[Extracted data entries]
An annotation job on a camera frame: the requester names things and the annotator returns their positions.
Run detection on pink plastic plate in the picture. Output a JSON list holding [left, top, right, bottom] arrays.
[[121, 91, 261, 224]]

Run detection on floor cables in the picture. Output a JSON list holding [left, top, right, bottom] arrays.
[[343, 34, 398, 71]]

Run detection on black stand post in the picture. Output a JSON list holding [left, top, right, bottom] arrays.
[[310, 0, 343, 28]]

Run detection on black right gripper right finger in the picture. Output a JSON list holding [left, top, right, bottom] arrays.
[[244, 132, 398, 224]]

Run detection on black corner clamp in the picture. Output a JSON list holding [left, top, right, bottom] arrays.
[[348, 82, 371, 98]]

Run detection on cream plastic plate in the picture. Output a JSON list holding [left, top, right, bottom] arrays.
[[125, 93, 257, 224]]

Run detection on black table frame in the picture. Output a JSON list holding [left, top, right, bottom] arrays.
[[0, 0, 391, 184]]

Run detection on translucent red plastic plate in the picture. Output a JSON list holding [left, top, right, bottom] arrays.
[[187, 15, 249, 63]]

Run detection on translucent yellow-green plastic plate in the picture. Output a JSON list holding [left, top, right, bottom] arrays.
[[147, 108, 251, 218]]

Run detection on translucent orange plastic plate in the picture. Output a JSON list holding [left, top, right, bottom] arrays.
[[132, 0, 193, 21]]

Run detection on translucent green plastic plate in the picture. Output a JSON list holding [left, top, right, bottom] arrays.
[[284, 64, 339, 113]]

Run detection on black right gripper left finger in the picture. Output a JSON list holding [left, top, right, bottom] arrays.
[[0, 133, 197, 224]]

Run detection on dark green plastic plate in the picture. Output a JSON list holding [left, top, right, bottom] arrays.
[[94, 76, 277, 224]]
==
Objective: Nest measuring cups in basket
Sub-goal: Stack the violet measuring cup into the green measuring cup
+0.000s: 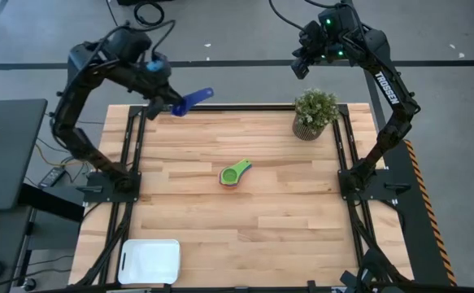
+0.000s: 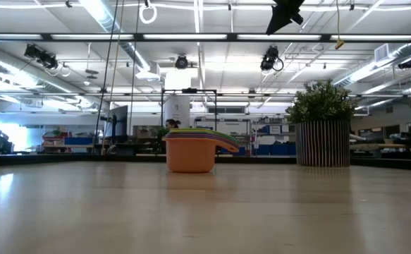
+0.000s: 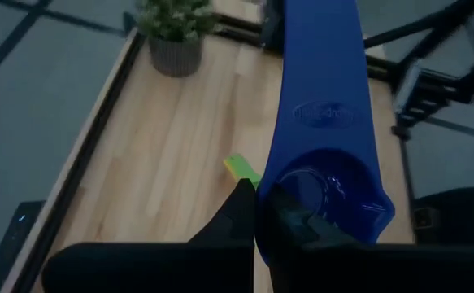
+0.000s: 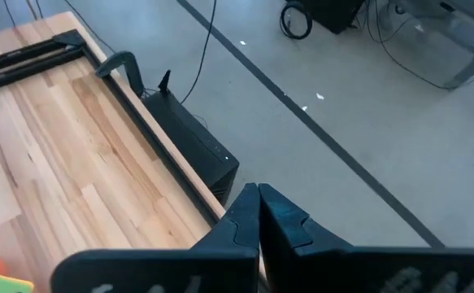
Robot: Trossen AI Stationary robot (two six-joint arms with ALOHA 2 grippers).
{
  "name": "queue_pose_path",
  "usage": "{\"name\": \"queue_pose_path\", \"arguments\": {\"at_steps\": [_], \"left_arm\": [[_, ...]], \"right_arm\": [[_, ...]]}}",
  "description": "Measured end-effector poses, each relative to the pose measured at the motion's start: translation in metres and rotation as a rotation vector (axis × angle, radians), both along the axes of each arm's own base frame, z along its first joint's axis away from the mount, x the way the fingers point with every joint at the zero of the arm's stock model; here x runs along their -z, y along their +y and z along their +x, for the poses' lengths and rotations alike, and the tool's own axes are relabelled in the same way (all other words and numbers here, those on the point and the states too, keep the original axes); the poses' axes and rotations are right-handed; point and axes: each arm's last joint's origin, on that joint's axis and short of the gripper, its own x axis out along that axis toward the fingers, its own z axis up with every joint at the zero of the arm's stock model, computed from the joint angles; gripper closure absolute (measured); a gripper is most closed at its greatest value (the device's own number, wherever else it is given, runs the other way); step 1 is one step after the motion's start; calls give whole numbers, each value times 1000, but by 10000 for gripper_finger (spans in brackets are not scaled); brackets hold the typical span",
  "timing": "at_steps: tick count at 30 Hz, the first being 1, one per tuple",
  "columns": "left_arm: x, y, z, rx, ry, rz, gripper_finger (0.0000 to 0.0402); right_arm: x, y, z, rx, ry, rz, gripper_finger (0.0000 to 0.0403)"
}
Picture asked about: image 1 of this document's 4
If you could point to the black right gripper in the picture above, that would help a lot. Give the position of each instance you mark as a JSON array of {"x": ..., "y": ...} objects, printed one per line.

Problem to solve:
Using the data above, transcribe the lines that run from the line with "Robot: Trossen AI" to the line with "If you could", both ends kept, and output nothing else.

Answer to this problem:
Robot: Trossen AI Stationary robot (two six-joint arms with ALOHA 2 grippers).
{
  "name": "queue_pose_path",
  "usage": "{\"name\": \"queue_pose_path\", \"arguments\": {\"at_steps\": [_], \"left_arm\": [[_, ...]], \"right_arm\": [[_, ...]]}}",
  "description": "Measured end-effector poses, each relative to the pose measured at the motion's start: translation in metres and rotation as a rotation vector (axis × angle, radians), both along the axes of each arm's own base frame, z along its first joint's axis away from the mount, x the way the fingers point with every joint at the zero of the arm's stock model; here x runs along their -z, y along their +y and z along their +x, for the poses' lengths and rotations alike, and the tool's own axes are relabelled in the same way (all other words and numbers here, those on the point and the states too, keep the original axes); the poses' axes and rotations are right-handed; point and axes: each arm's last joint's origin, on that joint's axis and short of the gripper, its own x axis out along that axis toward the fingers, its own z axis up with every joint at the zero of the arm's stock model, computed from the joint angles; gripper closure absolute (measured); a gripper is most closed at its greatest value (the device's own number, wherever else it is given, runs the other way); step 1 is one step after the motion's start; calls give whole numbers, each value times 1000, but by 10000 for gripper_finger (spans in brackets are not scaled); brackets hold the typical span",
  "timing": "at_steps: tick count at 30 Hz, the first being 1, one per tuple",
  "columns": "left_arm: x, y, z, rx, ry, rz, gripper_finger (0.0000 to 0.0402); right_arm: x, y, z, rx, ry, rz, gripper_finger (0.0000 to 0.0403)"
}
Picture asked about: image 1 of this document's 4
If you could point to the black right gripper in the picture above, that would help a lot. Give the position of each instance you mark as a JSON array of {"x": ..., "y": ...} objects, printed one per line.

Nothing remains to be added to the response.